Les avancées sur Hitler évoquées plus haut rappellent que d'autres pistes restent à explorer : sans nouvel ajournement, l'ouverture en 2017 d'archives britanniques relatives au passage en Angleterre du nazi de la première heure Rudolf Hess, décidé à négocier la paix avec la couronne avant l'offensive à l'est de juin 1941, devrait par exemple apporter de précieux éléments à la recherche, Hitler ayant toujours prétendu que Hess avait agi seul. Rien n'empêche non plus de croire que n'émergeront pas des limbes historiques des documents fort instructifs, comme cette fiche signalétique du «journaliste Adolf Hitler», établie en 1924 par les services de renseignements français et redécouverte quatre-vingt-cinq ans plus tard. Bon an, mal an, l'image sombre de Hitler s'éclaire de plus en plus.  

La Séduction du diable, de Laurence Rees, Albin Michel, 442 p., 22 €. 

Mein Kampf, histoire d'un livre, d'Antoine Vitkine, Flammarion, «Champs-Histoitre», 332 p., 9 €. 

Conversations Hitler-Mussolini. 1934-1944, de Pierre Milza, Fayard, 408 p., 24 €. 

Hitler. 30 janvier 1933, la véritable histoire, de François Delpla, Pascal Galodé Editions, 215 p., 20 €. 


IAN KERSHAW TOURNE LA PAGE FÜHRER 

Auteur de la biographie de Hitler qui fait autorité depuis sa parution en 1998 et 1999, ainsi que d'un essai sur le charisme de celui-ci, l'universitaire britannique a choisi de consacrer son prochain livre à l'histoire de l'Europe au XXe siècle. S'il comportera sans doute de passionnants chapitres sur le IIIe Reich et la Seconde Guerre mondiale, Hitler n'est plus au cœur des recherches de Sir Kershaw.

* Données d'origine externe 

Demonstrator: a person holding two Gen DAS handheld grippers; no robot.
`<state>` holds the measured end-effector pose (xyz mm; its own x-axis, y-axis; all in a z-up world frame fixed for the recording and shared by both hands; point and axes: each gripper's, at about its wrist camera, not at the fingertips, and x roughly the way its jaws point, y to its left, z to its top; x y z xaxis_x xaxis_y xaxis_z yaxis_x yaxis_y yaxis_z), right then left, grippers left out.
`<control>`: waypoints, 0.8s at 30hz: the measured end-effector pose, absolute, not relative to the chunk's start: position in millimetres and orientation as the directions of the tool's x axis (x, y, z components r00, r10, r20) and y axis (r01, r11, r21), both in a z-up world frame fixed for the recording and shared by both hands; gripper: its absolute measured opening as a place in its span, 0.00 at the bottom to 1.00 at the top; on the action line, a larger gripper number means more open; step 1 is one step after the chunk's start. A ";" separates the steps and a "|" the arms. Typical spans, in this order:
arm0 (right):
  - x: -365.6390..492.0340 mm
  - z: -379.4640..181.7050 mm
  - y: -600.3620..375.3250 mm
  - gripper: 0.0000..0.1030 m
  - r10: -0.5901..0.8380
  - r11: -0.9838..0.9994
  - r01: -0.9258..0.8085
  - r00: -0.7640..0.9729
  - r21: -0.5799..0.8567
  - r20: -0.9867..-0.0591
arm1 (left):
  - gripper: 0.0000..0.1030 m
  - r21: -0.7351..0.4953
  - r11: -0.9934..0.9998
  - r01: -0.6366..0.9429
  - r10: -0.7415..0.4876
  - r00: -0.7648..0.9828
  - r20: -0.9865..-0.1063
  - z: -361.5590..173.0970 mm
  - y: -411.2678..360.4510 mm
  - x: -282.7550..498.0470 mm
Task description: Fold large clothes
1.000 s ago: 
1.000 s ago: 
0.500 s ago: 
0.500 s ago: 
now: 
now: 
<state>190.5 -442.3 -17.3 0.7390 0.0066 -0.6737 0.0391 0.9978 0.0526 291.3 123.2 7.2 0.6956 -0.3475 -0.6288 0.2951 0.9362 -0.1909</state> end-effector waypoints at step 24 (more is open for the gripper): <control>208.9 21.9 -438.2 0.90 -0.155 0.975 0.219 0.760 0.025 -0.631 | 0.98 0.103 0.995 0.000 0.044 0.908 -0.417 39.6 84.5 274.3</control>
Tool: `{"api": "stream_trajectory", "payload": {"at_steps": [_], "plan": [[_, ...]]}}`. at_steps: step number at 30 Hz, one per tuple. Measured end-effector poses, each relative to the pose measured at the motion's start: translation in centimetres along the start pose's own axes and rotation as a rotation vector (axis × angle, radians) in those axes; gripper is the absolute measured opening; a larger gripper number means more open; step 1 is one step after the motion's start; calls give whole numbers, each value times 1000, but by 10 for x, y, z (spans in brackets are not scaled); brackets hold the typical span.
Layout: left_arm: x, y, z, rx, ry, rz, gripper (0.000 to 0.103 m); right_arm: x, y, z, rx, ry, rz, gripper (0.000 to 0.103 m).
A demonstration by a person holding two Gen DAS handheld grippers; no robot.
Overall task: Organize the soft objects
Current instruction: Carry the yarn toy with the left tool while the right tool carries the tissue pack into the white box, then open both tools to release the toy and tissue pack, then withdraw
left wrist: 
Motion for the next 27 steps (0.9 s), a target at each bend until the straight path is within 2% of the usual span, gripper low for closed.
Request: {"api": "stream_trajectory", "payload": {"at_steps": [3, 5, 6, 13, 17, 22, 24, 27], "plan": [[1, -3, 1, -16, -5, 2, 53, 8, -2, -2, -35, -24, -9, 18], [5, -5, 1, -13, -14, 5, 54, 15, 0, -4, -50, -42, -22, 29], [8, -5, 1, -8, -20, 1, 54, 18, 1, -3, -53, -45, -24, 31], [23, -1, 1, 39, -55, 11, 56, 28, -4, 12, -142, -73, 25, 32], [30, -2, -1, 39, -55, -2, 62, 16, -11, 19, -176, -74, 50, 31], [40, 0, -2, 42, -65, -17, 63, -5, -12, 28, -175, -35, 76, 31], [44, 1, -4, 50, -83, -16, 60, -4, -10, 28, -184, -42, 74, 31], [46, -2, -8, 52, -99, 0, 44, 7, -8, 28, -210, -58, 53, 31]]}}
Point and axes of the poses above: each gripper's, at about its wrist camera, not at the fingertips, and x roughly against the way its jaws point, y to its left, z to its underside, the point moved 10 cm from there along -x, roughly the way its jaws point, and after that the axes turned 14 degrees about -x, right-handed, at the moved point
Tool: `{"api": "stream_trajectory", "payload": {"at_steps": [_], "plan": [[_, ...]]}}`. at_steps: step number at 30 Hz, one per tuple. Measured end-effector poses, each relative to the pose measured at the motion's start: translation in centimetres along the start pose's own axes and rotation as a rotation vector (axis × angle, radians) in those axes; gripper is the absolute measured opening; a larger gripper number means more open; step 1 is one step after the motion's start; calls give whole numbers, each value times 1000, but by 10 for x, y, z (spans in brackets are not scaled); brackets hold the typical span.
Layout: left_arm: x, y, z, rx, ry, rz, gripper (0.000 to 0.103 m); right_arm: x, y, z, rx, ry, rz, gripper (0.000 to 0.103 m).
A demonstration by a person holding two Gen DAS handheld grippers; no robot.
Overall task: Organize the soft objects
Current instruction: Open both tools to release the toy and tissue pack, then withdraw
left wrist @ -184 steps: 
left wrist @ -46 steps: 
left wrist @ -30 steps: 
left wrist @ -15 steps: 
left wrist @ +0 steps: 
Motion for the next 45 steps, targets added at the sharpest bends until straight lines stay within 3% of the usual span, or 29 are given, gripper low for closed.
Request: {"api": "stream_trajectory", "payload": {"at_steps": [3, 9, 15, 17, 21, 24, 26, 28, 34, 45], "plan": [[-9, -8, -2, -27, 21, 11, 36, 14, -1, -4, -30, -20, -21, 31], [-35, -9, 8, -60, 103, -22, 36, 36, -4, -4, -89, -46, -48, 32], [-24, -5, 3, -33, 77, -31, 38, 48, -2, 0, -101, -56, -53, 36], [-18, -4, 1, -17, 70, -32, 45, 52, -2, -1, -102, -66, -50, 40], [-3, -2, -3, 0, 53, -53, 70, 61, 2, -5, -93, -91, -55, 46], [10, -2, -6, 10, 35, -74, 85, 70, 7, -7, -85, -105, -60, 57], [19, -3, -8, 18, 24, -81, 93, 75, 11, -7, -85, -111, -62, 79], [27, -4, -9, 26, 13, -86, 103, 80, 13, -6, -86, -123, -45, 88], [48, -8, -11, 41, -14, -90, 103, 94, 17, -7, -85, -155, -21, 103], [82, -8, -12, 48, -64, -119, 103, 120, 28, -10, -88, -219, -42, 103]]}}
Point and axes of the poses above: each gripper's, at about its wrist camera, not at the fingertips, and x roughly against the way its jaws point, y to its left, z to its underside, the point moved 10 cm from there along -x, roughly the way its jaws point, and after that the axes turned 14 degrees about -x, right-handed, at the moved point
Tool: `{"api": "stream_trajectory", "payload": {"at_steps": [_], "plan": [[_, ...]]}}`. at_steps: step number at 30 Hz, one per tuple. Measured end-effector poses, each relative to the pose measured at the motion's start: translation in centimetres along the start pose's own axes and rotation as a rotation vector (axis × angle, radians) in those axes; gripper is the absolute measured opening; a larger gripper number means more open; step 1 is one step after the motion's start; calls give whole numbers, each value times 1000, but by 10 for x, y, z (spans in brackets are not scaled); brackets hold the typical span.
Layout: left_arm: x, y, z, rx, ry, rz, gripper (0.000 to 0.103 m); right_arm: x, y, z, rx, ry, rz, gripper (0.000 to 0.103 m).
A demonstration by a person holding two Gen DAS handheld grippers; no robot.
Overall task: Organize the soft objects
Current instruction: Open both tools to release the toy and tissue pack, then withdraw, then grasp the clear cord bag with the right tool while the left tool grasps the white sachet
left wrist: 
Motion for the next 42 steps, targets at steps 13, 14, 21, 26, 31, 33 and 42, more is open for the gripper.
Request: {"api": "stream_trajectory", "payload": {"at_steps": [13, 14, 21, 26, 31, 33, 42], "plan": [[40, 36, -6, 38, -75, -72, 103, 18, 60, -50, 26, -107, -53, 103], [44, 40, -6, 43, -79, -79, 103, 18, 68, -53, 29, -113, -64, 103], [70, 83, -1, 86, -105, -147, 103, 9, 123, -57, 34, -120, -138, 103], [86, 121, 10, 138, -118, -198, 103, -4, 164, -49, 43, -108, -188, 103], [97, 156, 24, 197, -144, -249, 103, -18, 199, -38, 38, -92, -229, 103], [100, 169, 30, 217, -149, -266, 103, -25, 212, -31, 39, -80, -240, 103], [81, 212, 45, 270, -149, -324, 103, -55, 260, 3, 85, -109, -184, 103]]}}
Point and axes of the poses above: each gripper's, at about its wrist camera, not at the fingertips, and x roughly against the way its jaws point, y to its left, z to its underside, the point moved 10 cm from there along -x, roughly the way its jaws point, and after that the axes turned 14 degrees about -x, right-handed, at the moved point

Il s'en explique dans nos colonnes. 

Marianne : Croyez-vous que d'importantes découvertes historiques soient encore possibles à propos de Hitler ? 

Ian Kershaw : Je ne le crois pas. De façon inévitable, des tentatives pour modifier nos interprétations continueront à voir le jour, comme le veut d'ailleurs la science historique. Mais des trouvailles majeures grâce à de nouvelles archives me semblent peu probables. 

Comment définir le poids réel de Hitler sur le cours des événements ? 

I.K. : Il est évident que la personnalité de Hitler a influencé l'histoire du IIIe Reich, et donc de la période. Naturellement, comme à chaque changement d'époque, le rôle des individualités doit être mis en perspective avec la part des «infrastructures impersonnelles» et l'apport de forces diverses. Mais le genre d'individu que fut Hitler a certainement façonné des décisions très cruciales, tout comme le personel du régime qu'il dirigeait. 

Selon certains chercheurs, Hitler était fou, au sens clinique du terme. Vous-même avez écrit qu'il s'agissait d'un «désaxé bizarre». Pensez-vous que les enseignements à tirer de son séjour dans le département psychiatrique de l'hôpital de Pasewalk, en novembre 1918, soient dignes d'intérêt ? 

I.K. : J'ai quelque doute à ce sujet. Les théories psychiatriques concernant l'expérience qu'a vécue Hitler à Pasewalk ne devraient pas nous amener bien loin.